Among the entries below, which lines run from the line with "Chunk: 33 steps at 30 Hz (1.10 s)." through the line with "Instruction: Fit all"? Retype those, both ends included, exactly and without pictures.
··· Data supplied
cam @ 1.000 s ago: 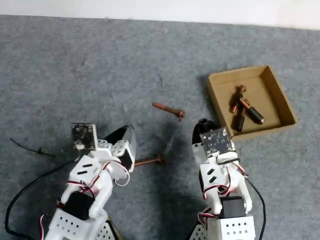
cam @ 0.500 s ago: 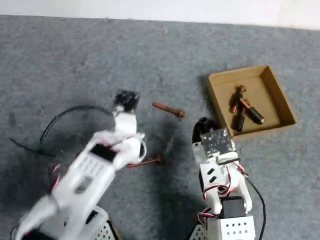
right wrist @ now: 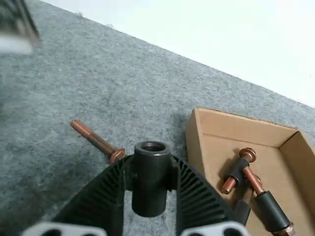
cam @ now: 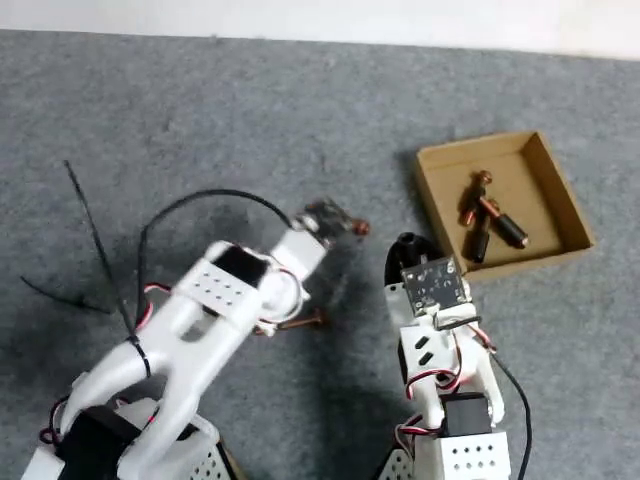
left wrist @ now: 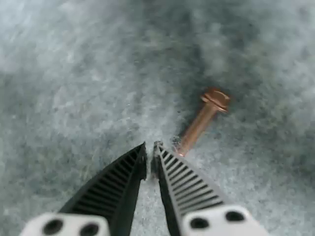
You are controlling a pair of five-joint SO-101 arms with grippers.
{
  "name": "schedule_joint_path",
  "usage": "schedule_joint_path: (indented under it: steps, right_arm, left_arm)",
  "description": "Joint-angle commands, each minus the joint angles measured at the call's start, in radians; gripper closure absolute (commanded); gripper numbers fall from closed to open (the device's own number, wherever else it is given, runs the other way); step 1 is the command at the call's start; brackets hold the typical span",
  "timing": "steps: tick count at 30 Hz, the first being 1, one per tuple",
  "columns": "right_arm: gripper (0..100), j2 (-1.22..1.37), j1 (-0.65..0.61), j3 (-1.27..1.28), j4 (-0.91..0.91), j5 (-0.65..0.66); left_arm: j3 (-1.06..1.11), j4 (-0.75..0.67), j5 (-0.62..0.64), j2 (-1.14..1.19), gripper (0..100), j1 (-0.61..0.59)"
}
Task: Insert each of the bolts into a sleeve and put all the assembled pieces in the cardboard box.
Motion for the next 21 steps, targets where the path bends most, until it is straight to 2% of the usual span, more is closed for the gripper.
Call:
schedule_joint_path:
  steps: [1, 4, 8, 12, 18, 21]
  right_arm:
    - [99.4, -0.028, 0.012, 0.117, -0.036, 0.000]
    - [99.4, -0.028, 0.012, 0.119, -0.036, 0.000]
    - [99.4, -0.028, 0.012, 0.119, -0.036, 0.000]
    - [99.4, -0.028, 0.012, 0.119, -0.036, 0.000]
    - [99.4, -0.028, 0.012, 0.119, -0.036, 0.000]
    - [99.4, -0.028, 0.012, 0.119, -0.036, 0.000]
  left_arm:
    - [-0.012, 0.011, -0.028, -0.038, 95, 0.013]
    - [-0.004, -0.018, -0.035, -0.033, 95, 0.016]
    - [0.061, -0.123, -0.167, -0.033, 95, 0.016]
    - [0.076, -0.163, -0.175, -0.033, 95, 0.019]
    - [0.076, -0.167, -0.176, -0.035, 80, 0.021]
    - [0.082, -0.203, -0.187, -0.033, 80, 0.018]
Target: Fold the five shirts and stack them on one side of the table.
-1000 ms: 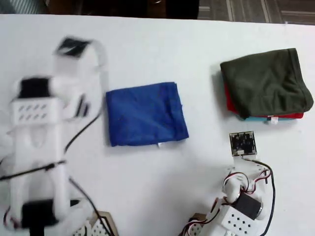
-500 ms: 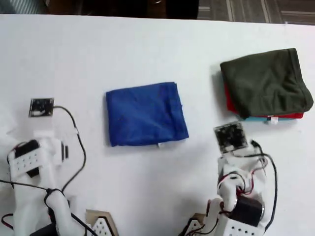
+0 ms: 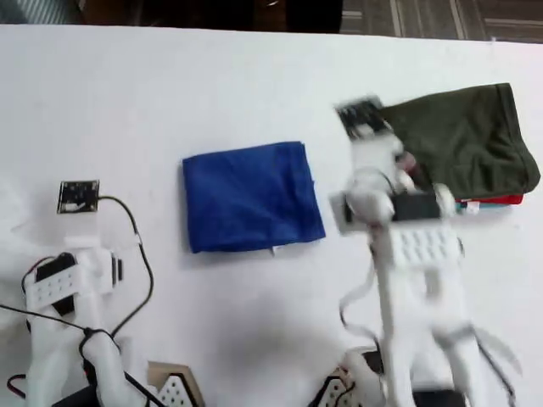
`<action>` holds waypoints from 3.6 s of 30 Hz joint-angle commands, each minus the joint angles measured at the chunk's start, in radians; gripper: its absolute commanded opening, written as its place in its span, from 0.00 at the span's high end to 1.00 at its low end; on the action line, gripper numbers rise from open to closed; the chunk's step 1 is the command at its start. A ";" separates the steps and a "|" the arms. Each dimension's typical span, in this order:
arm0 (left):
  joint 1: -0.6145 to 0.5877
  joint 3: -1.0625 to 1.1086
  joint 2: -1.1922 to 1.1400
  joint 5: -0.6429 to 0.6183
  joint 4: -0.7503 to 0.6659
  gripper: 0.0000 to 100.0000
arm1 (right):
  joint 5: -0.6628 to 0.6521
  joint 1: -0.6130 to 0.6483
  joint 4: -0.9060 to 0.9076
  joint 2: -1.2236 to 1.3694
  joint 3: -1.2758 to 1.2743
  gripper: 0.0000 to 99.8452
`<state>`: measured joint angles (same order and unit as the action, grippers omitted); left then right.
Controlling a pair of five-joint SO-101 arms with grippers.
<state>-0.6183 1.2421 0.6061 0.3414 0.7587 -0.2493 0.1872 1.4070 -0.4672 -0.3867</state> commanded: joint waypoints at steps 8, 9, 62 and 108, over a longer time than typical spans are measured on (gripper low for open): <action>-0.015 0.004 0.031 0.000 -0.015 0.85 | 0.109 0.133 0.239 0.746 0.779 0.71; -0.015 0.005 0.031 0.000 -0.015 0.85 | 0.109 0.133 0.245 0.796 0.825 0.72; -0.014 0.019 0.037 0.000 -0.037 0.85 | 0.114 0.206 0.361 1.503 1.304 0.98; -0.012 0.022 0.037 0.000 -0.037 0.85 | -0.861 -0.550 0.205 0.684 1.188 0.98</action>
<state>-0.6260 1.2651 0.6168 0.3414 0.7357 -1.1024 -0.3299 1.6464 0.1588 0.7396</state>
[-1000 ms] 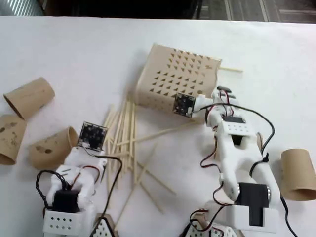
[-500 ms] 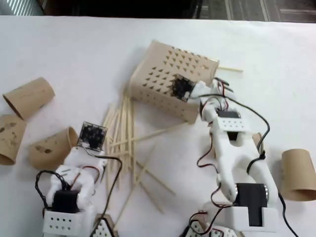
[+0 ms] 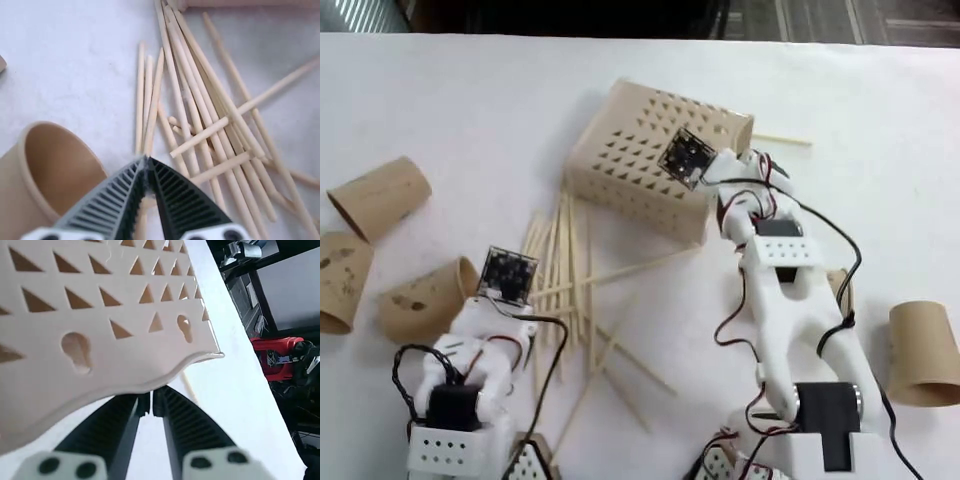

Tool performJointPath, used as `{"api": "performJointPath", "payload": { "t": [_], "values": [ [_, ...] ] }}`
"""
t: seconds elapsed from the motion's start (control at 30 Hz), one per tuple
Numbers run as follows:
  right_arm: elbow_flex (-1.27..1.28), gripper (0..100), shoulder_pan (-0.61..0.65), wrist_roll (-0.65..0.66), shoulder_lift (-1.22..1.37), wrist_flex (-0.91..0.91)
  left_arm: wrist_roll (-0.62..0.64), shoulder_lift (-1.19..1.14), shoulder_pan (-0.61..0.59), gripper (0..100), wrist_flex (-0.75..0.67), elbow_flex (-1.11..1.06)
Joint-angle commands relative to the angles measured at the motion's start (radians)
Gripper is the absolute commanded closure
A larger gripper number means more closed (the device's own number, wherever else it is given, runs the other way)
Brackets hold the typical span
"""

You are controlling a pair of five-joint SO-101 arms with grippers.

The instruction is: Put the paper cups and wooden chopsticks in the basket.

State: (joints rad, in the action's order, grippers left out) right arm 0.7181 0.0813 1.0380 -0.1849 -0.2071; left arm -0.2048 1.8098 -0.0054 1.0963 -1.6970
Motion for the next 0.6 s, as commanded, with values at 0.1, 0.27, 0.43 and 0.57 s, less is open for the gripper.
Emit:
{"api": "performJointPath", "payload": {
  "t": [0.1,0.27,0.43,0.57],
  "values": [
    [-0.052,97.5,0.012,-0.012,-0.068,0.008,-0.005,0.008,0.001,98,-0.020,0.005],
    [-0.058,97.5,0.064,-0.015,-0.068,0.012,-0.005,0.008,0.001,98,-0.020,0.005],
    [-0.103,97.1,0.130,-0.130,-0.111,0.010,-0.005,0.008,0.001,98,-0.020,0.005],
    [-0.172,97.1,0.174,-0.184,-0.120,0.008,-0.005,0.008,0.001,98,-0.020,0.005]
  ]
}}
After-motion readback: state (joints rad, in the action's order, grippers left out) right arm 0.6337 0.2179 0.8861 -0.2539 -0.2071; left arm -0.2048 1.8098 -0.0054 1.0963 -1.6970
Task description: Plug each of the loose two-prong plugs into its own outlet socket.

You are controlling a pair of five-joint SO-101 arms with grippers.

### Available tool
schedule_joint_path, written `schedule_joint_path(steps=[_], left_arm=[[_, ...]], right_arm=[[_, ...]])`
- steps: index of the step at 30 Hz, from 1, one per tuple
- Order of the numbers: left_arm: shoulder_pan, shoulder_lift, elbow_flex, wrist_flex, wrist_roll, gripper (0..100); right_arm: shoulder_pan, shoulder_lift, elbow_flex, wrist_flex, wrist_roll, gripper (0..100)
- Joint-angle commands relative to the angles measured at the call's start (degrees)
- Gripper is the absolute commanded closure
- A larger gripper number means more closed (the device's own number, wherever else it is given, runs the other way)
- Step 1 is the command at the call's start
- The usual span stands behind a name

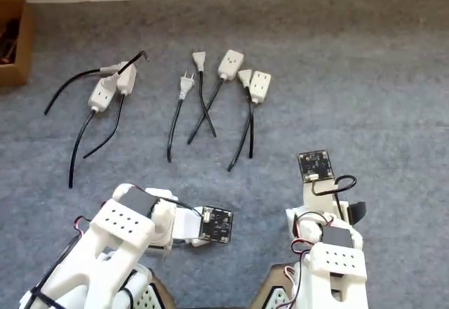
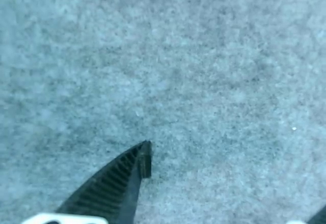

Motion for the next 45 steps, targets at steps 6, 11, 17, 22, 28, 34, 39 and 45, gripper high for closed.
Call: schedule_joint_path(steps=[6,11,17,22,28,34,39,45], left_arm=[[0.5,-6.4,-7.7,2.6,0.5,76],[-0.1,-5.6,-4.4,2.4,0.1,76],[-2.2,-5.4,-0.7,-0.4,-1.7,76],[-12.8,-5.3,-0.9,-10.5,-2.5,76],[-22.4,-5.3,-0.9,-16.0,-7.4,76],[-26.5,-5.8,-4.4,-21.5,5.6,76],[-32.8,-5.3,-5.3,-29.4,31.6,76],[-32.2,-3.0,-10.8,-37.3,40.9,76]], right_arm=[[-0.6,0.0,0.2,-1.1,0.4,49.9],[-0.6,0.0,0.2,-1.1,0.4,49.9],[-0.6,0.0,0.2,-1.1,0.4,49.9],[-0.6,0.0,0.2,-1.1,0.4,49.9],[-0.6,0.0,0.2,-1.1,0.4,49.9],[-0.4,0.1,0.0,-0.9,0.4,49.9],[-0.5,0.4,-5.8,3.1,0.1,49.9],[-1.9,0.0,-8.5,7.3,-5.3,49.9]])
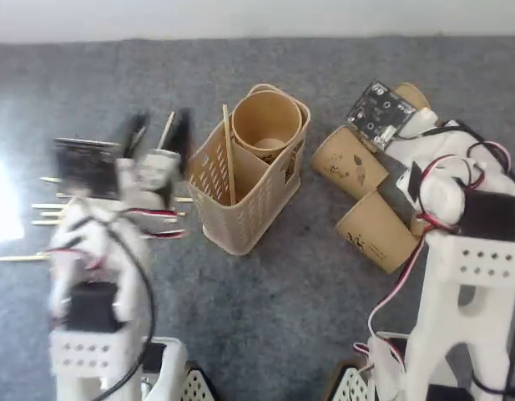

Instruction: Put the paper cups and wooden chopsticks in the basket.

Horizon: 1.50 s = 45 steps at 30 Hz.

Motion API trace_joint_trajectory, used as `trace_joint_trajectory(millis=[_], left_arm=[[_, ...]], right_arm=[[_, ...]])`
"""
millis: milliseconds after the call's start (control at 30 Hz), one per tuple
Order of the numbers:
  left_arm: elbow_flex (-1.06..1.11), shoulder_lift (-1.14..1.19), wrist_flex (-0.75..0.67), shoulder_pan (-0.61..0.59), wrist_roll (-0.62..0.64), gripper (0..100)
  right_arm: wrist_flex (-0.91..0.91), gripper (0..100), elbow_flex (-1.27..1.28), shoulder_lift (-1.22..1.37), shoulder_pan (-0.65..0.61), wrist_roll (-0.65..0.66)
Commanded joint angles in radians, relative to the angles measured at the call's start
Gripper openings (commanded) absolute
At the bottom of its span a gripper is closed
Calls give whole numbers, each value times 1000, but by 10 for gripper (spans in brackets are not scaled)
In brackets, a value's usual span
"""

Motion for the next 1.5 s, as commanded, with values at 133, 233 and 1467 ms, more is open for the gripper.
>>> trace_joint_trajectory(millis=[133,233,1467], left_arm=[[-417,135,476,-215,-264,185],[-481,193,592,-213,-420,185],[-648,1392,430,-420,-493,119]], right_arm=[[12,177,-54,97,12,-230],[38,177,-54,116,36,-299],[-18,177,121,119,159,-321]])
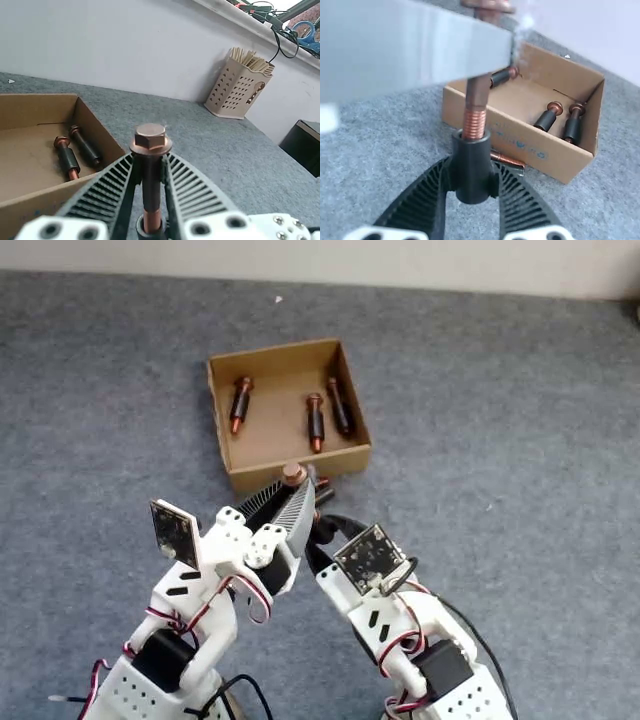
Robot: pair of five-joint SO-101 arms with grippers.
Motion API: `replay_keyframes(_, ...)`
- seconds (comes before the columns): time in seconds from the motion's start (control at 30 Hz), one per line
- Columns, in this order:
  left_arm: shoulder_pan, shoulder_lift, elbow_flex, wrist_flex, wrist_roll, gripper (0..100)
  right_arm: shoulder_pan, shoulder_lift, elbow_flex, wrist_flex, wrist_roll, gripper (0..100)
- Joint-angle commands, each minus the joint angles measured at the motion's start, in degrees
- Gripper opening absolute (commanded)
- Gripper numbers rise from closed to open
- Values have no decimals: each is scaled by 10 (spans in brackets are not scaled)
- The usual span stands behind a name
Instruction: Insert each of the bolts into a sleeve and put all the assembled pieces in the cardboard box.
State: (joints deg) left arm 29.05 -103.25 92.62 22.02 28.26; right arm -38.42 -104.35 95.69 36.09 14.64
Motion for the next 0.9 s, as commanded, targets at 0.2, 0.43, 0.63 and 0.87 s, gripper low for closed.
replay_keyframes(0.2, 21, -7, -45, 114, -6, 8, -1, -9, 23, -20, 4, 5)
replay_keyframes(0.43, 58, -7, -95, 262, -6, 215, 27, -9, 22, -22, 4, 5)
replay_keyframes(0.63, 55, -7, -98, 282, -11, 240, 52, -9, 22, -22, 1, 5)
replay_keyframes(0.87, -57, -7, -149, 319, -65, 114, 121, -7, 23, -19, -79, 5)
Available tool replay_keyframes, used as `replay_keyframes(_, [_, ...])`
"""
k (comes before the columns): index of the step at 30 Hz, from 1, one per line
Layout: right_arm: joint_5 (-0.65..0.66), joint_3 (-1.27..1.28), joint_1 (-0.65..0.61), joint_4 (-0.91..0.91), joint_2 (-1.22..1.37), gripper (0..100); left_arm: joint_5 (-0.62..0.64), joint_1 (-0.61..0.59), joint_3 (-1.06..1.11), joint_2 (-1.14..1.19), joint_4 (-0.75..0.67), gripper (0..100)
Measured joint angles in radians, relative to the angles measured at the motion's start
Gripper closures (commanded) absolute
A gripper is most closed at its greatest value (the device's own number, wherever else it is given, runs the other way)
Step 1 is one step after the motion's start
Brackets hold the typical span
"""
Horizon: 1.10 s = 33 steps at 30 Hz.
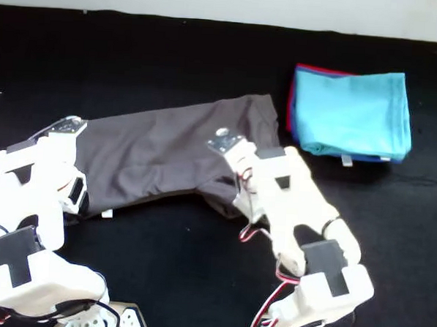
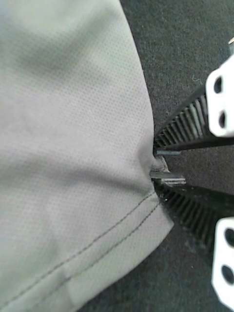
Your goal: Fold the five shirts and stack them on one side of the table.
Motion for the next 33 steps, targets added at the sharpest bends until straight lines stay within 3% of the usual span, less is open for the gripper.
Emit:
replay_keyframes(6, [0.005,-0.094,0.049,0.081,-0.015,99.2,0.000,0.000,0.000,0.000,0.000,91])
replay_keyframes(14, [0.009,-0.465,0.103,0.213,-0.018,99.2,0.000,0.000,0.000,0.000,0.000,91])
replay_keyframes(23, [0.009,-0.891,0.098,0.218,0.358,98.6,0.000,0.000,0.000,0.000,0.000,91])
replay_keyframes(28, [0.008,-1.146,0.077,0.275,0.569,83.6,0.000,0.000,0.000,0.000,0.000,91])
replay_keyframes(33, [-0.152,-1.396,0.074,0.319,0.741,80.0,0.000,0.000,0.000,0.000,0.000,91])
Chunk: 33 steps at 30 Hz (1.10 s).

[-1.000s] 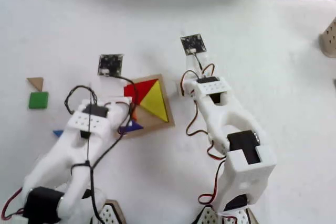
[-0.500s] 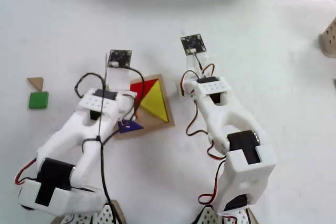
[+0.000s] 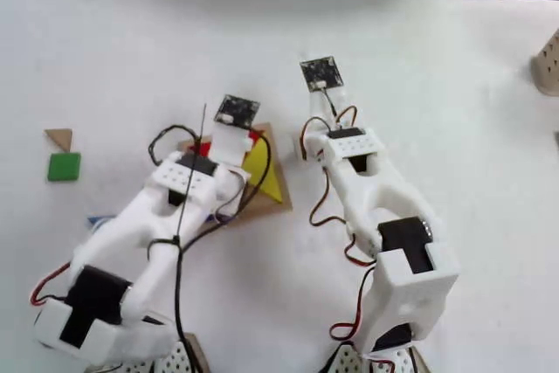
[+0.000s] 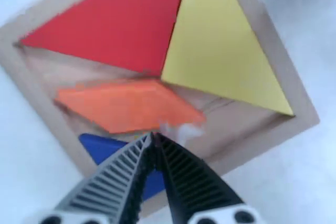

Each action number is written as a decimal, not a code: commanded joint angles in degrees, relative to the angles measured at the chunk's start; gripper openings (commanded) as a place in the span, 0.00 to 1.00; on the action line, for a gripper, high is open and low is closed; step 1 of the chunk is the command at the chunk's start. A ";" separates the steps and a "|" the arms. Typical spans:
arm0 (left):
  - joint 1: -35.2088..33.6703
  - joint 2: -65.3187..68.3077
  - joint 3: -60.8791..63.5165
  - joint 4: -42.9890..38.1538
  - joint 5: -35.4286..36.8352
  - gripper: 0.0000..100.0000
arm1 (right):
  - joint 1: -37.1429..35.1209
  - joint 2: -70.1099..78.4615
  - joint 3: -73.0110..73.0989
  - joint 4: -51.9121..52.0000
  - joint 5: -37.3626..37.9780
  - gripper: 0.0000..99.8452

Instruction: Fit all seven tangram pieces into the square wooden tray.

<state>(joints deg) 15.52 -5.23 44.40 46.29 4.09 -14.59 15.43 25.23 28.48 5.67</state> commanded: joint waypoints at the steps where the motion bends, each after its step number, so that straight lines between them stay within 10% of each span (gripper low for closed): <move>1: -0.48 -9.27 2.11 -0.35 -0.35 0.02 | 0.22 -0.48 -2.29 -0.75 0.79 0.02; 16: -10.86 -9.98 2.29 -9.49 5.10 0.02 | 0.22 -0.48 -2.29 -0.75 0.79 0.02; 33: -12.97 11.82 -15.21 -1.14 5.10 0.02 | 0.22 -0.66 -2.29 0.48 0.79 0.02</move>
<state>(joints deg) 3.03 6.81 32.09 43.38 9.19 -14.59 15.43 25.23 28.48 5.67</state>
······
» **Completed task**
Chunk: 33 steps at 30 Hz (1.10 s).

[-1.000s] 
[-0.500s] 
[+0.000s] 
[+0.000s] 

Each action number is written as a decimal, not a code: commanded joint angles in degrees, relative to the angles measured at the chunk's start; gripper openings (commanded) as a place in the span, 0.00 to 1.00; on the action line, for a gripper, high is open and low is closed; step 1 of the chunk is the command at the chunk's start. A ";" separates the steps and a "|" the arms. Typical spans:
arm0 (left):
  - joint 1: -35.2088..33.6703
  - joint 2: -65.3187..68.3077
  - joint 3: -60.8791..63.5165
  - joint 4: -42.9890..38.1538
  - joint 5: -35.4286..36.8352
  - gripper: 0.0000..100.0000
arm1 (right):
  - joint 1: -37.1429..35.1209
  - joint 2: -70.1099..78.4615
  - joint 3: -73.0110..73.0989
  - joint 4: -51.9121..52.0000
  - joint 5: -37.3626..37.9780
  - gripper: 0.0000..99.8452

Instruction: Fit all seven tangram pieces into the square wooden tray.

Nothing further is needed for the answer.